§ HOW TO COMPLETE THIS TASK
Locate each line with the string "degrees" in the listing below and copy it.

• • • • • • •

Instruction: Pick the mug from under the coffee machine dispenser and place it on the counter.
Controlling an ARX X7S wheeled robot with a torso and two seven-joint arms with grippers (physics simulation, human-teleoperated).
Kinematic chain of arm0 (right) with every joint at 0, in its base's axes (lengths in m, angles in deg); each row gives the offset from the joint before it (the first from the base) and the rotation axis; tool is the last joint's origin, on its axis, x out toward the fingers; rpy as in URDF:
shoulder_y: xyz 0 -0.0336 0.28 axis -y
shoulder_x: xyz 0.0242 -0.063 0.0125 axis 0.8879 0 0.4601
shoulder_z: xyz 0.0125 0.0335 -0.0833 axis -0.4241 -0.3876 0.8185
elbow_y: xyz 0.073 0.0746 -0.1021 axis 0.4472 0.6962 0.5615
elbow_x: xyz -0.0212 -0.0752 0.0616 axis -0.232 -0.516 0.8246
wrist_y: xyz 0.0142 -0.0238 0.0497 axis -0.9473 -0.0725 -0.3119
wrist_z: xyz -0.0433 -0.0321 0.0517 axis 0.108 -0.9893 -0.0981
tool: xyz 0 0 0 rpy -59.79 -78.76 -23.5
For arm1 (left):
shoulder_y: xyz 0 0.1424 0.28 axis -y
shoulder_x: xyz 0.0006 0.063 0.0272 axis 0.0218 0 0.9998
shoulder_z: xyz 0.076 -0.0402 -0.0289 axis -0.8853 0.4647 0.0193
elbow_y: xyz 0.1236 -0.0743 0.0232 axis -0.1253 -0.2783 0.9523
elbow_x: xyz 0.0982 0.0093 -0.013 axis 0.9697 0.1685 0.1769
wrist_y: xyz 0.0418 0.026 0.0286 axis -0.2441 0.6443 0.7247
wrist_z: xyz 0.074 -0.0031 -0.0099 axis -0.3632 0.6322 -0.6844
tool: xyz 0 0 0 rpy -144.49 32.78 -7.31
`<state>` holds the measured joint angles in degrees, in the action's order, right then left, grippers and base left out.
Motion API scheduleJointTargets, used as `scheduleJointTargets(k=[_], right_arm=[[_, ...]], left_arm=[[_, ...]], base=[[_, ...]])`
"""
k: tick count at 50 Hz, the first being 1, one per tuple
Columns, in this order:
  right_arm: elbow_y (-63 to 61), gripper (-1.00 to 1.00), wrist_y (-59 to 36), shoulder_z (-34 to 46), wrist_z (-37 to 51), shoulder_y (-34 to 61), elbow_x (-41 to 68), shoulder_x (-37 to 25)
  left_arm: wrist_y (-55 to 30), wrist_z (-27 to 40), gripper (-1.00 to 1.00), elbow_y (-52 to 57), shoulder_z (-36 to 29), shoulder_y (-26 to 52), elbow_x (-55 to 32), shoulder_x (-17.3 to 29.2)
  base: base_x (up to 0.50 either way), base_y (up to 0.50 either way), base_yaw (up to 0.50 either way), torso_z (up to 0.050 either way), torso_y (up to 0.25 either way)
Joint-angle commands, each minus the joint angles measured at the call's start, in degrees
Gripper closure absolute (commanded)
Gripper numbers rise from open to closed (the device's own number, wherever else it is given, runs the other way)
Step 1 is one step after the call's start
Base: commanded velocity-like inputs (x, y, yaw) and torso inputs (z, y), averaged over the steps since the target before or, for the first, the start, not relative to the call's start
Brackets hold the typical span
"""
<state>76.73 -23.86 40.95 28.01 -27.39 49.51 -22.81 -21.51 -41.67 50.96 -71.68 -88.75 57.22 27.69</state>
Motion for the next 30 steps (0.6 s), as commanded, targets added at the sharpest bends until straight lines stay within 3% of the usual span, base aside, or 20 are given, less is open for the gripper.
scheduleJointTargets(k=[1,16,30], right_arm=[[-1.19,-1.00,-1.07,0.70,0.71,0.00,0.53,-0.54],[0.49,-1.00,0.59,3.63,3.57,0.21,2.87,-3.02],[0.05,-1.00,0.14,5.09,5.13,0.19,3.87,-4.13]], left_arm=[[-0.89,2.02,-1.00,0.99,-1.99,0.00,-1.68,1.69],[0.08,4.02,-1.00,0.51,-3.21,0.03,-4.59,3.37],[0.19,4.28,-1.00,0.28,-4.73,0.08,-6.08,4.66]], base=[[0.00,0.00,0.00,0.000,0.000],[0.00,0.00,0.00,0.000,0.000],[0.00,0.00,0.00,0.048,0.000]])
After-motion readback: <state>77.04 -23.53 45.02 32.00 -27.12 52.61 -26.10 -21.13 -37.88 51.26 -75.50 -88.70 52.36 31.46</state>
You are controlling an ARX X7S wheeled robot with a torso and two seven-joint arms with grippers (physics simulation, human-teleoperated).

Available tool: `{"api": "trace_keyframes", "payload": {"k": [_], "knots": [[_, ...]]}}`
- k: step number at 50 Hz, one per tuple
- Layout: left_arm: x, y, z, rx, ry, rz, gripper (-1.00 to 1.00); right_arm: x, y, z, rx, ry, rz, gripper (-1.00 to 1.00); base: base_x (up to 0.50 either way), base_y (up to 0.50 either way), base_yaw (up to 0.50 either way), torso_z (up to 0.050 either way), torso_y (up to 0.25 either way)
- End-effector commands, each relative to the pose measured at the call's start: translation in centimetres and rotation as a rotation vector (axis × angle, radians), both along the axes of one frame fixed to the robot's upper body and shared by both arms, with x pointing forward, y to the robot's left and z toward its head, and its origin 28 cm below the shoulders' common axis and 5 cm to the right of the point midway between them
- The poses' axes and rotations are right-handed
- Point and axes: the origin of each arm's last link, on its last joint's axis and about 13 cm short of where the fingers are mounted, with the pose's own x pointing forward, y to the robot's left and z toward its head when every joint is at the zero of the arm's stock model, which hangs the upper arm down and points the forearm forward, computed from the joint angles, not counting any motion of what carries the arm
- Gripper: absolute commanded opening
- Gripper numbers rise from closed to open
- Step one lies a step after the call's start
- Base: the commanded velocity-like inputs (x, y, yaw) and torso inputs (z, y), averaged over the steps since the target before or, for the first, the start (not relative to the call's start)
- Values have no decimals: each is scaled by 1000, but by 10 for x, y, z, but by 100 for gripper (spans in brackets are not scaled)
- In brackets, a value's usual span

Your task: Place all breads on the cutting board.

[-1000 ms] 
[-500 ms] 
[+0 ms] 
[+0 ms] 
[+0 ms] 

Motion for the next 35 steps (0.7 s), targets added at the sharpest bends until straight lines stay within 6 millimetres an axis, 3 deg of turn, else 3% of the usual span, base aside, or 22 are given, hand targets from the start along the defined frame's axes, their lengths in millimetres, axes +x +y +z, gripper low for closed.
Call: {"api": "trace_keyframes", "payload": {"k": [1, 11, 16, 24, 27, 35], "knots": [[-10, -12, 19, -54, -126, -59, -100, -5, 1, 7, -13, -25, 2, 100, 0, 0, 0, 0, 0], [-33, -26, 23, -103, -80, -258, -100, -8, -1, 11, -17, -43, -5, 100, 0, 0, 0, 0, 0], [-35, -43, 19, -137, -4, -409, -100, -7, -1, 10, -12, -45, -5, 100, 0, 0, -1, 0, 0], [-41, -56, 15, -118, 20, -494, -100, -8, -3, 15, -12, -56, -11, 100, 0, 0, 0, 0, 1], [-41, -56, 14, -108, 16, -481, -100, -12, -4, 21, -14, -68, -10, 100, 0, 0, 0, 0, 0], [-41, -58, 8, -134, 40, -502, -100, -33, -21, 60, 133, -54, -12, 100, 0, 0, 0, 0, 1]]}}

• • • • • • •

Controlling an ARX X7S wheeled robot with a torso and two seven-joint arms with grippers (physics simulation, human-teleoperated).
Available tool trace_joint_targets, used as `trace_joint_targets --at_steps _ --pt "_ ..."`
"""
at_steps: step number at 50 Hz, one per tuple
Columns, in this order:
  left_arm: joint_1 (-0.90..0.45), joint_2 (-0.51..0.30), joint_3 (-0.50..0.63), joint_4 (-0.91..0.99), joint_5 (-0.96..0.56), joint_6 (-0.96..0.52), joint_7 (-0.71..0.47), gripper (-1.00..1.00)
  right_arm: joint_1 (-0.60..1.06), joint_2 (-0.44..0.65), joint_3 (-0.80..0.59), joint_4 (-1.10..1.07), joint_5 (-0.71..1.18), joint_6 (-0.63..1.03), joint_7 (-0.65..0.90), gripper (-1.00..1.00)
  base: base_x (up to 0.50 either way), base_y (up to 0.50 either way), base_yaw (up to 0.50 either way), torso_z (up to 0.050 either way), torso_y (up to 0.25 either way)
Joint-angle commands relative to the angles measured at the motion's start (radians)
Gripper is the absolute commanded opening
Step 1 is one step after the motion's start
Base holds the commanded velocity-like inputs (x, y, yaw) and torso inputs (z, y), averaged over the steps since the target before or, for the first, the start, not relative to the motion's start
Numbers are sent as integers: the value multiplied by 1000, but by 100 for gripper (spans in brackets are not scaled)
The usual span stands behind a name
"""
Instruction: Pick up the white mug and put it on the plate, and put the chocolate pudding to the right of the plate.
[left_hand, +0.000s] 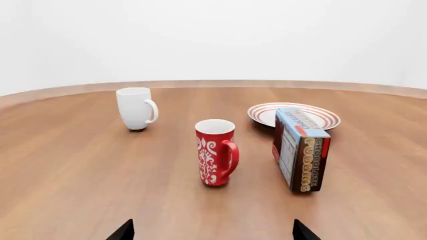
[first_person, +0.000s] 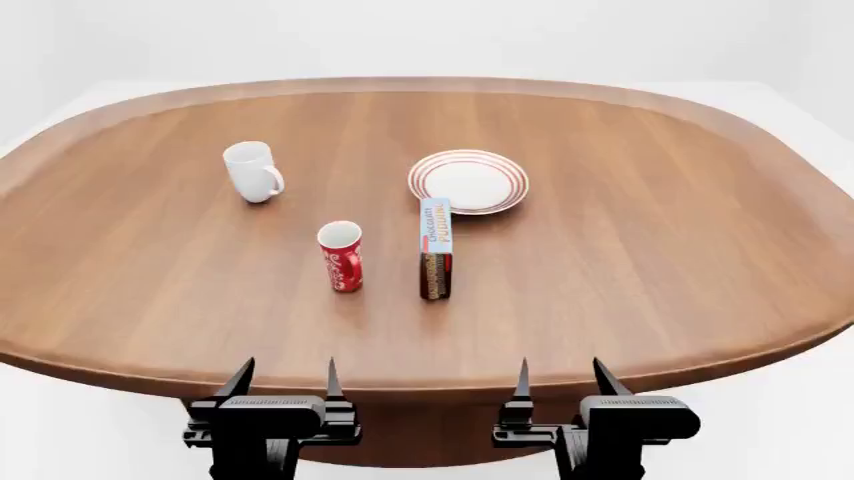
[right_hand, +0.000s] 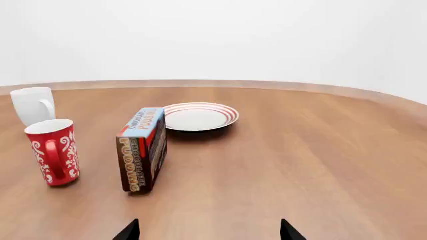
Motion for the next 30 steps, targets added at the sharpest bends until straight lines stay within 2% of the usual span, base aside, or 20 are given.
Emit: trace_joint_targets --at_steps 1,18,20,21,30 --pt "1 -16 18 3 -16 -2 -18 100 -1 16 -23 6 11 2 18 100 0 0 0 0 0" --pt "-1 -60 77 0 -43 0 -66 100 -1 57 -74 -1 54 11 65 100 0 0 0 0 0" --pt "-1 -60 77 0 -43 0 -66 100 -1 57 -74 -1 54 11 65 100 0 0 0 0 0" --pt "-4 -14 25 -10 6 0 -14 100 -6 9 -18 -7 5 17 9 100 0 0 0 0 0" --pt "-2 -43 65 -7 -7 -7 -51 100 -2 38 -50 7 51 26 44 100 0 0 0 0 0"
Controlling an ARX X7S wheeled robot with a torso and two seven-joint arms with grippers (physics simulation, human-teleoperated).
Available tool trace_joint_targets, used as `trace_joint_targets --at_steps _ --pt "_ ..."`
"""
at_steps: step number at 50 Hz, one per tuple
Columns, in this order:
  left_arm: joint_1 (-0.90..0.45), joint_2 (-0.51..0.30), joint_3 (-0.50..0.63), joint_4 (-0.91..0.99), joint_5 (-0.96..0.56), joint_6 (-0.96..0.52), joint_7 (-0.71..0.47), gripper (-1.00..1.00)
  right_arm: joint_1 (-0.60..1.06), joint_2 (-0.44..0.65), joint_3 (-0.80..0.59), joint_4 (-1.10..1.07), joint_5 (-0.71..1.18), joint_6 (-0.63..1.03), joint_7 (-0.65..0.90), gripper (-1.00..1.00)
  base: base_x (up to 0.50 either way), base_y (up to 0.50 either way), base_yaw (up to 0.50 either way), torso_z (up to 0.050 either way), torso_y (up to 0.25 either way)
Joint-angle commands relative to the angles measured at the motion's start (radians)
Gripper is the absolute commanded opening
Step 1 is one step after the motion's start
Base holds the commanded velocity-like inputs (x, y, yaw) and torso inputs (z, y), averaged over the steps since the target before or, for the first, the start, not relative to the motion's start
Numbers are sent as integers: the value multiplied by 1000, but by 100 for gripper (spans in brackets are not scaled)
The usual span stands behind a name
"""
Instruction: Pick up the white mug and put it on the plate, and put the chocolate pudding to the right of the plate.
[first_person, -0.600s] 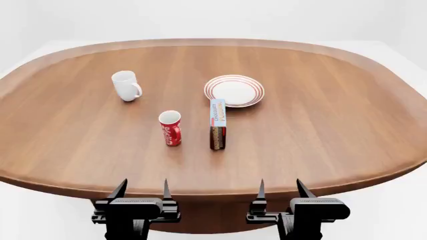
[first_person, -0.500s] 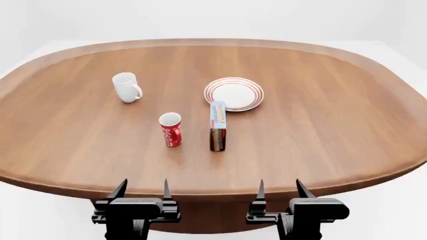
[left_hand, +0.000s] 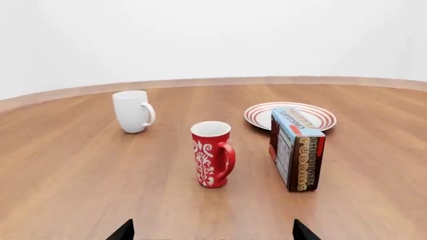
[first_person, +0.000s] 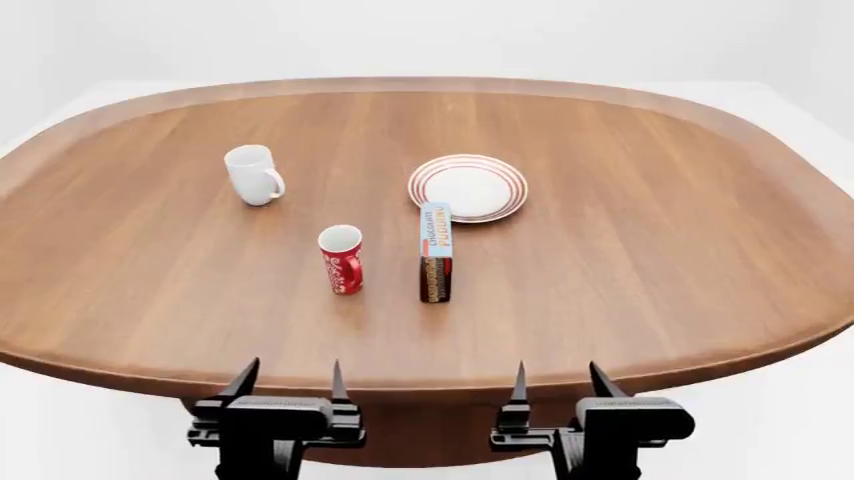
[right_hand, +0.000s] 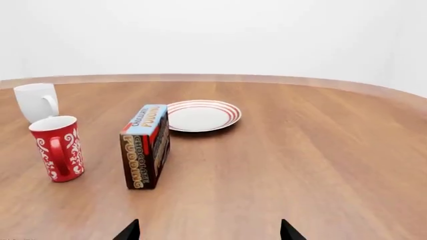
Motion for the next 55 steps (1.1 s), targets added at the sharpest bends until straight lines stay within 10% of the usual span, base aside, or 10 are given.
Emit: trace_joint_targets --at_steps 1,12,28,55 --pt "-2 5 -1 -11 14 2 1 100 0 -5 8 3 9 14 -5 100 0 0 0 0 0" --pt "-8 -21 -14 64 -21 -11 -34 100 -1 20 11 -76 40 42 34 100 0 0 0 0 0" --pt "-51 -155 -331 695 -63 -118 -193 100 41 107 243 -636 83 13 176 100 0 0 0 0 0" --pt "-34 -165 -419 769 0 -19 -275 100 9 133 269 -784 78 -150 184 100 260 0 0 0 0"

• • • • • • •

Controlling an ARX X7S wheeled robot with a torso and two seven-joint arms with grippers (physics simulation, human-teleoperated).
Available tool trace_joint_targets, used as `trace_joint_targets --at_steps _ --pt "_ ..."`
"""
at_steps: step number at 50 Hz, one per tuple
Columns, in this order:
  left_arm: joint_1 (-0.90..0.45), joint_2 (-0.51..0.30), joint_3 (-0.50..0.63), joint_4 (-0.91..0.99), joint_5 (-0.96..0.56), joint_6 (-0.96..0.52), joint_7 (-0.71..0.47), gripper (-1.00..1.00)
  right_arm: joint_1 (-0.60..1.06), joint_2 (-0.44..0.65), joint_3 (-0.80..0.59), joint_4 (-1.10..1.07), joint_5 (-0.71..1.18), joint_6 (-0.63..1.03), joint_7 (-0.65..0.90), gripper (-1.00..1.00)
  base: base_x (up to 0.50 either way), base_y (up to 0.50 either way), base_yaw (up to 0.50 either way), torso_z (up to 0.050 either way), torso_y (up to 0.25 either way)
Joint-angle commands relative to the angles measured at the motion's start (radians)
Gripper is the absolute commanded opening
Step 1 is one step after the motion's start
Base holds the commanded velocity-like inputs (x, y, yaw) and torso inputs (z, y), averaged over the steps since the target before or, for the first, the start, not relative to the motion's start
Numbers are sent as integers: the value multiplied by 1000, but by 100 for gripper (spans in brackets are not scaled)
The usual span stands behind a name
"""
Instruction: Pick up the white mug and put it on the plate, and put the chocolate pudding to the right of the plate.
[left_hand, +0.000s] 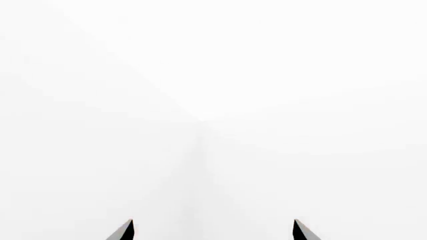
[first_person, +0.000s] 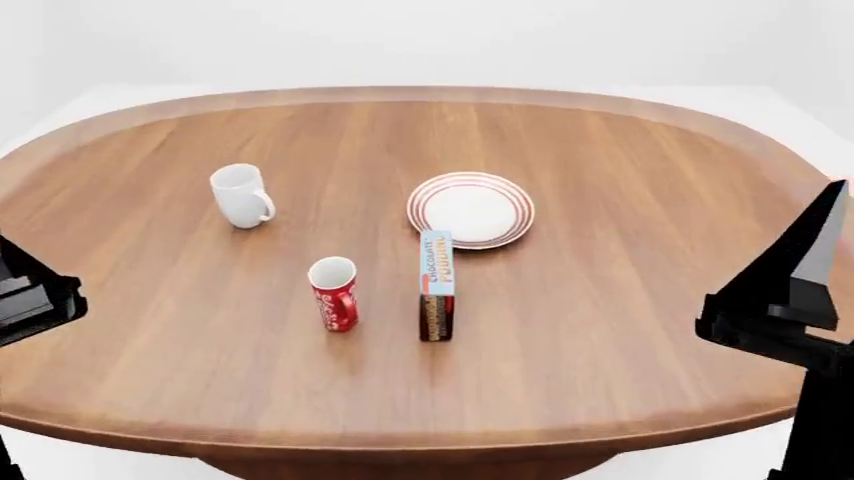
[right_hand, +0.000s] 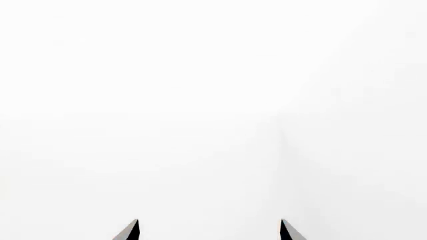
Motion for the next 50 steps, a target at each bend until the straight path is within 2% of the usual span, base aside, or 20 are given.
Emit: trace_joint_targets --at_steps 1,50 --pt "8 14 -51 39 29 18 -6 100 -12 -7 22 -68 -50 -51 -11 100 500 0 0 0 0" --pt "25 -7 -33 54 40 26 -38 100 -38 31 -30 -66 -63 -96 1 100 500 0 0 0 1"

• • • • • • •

§ PROBLEM SOLUTION
`<state>` holds the measured joint angles in degrees, in the action's order, right then left, grippers and base left out.
Joint-angle commands, each minus the joint angles measured at the call's start, in degrees

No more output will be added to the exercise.